* _What you are asked to do_: Go through the entries and transcribe each one exactly, dropping the pictures.

* _Supplied material_:
┄┄┄┄┄┄┄┄┄┄┄┄┄┄┄┄┄┄┄┄

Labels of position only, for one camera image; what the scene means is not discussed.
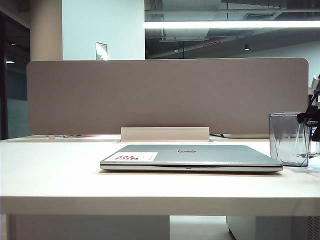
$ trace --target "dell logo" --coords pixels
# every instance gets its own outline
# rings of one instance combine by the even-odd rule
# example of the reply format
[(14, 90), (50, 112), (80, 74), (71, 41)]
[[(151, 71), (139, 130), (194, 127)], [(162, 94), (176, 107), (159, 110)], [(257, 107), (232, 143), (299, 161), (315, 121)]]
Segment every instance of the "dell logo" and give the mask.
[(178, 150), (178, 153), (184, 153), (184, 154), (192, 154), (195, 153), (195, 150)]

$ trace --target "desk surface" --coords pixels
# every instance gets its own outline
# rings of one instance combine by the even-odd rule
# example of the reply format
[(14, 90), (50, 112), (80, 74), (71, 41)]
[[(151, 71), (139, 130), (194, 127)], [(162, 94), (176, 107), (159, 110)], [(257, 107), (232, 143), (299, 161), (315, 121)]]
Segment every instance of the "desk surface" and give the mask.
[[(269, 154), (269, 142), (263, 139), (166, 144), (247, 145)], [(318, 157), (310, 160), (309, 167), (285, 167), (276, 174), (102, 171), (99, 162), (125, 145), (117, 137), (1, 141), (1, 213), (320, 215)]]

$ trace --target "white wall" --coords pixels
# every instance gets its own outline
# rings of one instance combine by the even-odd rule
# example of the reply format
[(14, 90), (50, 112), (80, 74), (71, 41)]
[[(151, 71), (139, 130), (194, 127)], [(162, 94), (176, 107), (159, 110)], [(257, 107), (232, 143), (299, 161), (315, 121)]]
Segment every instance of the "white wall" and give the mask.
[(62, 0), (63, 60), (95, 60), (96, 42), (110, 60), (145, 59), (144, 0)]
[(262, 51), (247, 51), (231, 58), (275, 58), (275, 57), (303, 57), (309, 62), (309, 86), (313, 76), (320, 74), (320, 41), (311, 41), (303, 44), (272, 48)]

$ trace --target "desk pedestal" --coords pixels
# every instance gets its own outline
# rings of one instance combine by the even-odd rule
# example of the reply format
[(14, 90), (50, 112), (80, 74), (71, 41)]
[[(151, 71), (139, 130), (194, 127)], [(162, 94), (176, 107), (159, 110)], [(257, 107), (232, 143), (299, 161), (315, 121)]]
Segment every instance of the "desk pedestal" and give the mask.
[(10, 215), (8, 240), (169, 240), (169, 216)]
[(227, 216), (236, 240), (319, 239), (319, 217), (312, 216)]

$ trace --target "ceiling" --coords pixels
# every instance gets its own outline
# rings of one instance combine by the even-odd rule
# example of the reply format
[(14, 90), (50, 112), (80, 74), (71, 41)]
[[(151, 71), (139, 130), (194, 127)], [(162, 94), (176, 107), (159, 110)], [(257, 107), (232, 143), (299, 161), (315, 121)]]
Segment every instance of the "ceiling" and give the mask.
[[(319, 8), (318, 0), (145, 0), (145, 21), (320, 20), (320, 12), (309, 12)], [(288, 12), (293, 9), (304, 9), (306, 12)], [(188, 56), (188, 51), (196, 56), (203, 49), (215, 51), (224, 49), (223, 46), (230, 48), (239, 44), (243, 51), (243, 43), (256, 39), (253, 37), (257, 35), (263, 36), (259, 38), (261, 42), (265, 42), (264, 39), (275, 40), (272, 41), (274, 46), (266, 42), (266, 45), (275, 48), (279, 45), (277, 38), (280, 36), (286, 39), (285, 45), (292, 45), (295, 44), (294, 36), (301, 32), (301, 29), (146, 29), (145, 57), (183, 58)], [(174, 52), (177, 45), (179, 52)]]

┄┄┄┄┄┄┄┄┄┄┄┄┄┄┄┄┄┄┄┄

* _Answer_:
Labels of position only, for one camera image; what the scene means is not discussed.
$ trace --target "dell logo" --coords pixels
# every instance gets its own outline
# rings of one instance combine by the even-odd rule
# example of the reply format
[(14, 90), (50, 112), (80, 74), (71, 41)]
[[(151, 71), (139, 130), (194, 127)], [(162, 94), (176, 107), (159, 110)], [(257, 107), (232, 143), (299, 161), (315, 121)]]
Segment every instance of the "dell logo" and give the mask.
[(178, 150), (178, 153), (184, 153), (184, 154), (192, 154), (195, 153), (195, 150)]

$ trace --target "desk surface" --coords pixels
# every instance gets its own outline
# rings of one instance combine by the even-odd rule
# example of the reply format
[(14, 90), (50, 112), (80, 74), (71, 41)]
[[(151, 71), (139, 130), (194, 127)], [(162, 94), (176, 107), (159, 110)], [(257, 107), (232, 143), (299, 161), (315, 121)]]
Segment every instance of the "desk surface" and give the mask.
[[(269, 154), (269, 142), (263, 139), (166, 144), (247, 145)], [(318, 157), (310, 160), (309, 167), (285, 167), (276, 174), (102, 171), (99, 162), (125, 145), (117, 137), (1, 141), (1, 213), (320, 215)]]

$ trace --target "white wall" --coords pixels
# every instance gets its own outline
# rings of one instance combine by the even-odd rule
# example of the reply format
[(14, 90), (50, 112), (80, 74), (71, 41)]
[[(151, 71), (139, 130), (194, 127)], [(162, 94), (176, 107), (159, 110)], [(257, 107), (232, 143), (299, 161), (315, 121)]]
Segment every instance of the "white wall" and give the mask.
[(62, 0), (63, 60), (95, 60), (96, 42), (110, 60), (145, 59), (144, 0)]
[(262, 51), (247, 51), (231, 58), (275, 58), (275, 57), (303, 57), (309, 62), (309, 86), (313, 76), (320, 74), (320, 41), (311, 41), (303, 44), (272, 48)]

$ trace --target "desk pedestal" --coords pixels
# every instance gets its own outline
# rings of one instance combine by the even-odd rule
# example of the reply format
[(14, 90), (50, 112), (80, 74), (71, 41)]
[[(151, 71), (139, 130), (194, 127)], [(162, 94), (176, 107), (159, 110)], [(257, 107), (232, 143), (299, 161), (315, 121)]]
Segment every instance of the "desk pedestal" and give the mask.
[(10, 215), (8, 240), (169, 240), (169, 216)]
[(227, 216), (236, 240), (319, 239), (319, 217), (312, 216)]

$ trace --target "ceiling" --coords pixels
# every instance gets its own outline
# rings of one instance combine by the even-odd rule
# example of the reply format
[(14, 90), (50, 112), (80, 74), (71, 41)]
[[(151, 71), (139, 130), (194, 127)], [(162, 94), (176, 107), (159, 110)], [(257, 107), (232, 143), (299, 161), (315, 121)]]
Segment every instance of the "ceiling" and give the mask.
[[(319, 8), (318, 0), (145, 0), (145, 21), (320, 20), (320, 12), (309, 12)], [(288, 12), (293, 9), (304, 9), (306, 12)], [(188, 56), (188, 51), (196, 56), (203, 49), (215, 51), (224, 49), (223, 46), (230, 48), (239, 44), (243, 51), (243, 43), (256, 39), (253, 37), (257, 35), (263, 36), (259, 38), (261, 42), (265, 42), (264, 39), (275, 40), (272, 41), (274, 46), (266, 42), (266, 45), (275, 48), (279, 45), (277, 38), (280, 36), (286, 39), (285, 45), (292, 45), (295, 44), (294, 36), (301, 32), (301, 29), (146, 29), (145, 57), (183, 58)], [(174, 52), (177, 45), (179, 52)]]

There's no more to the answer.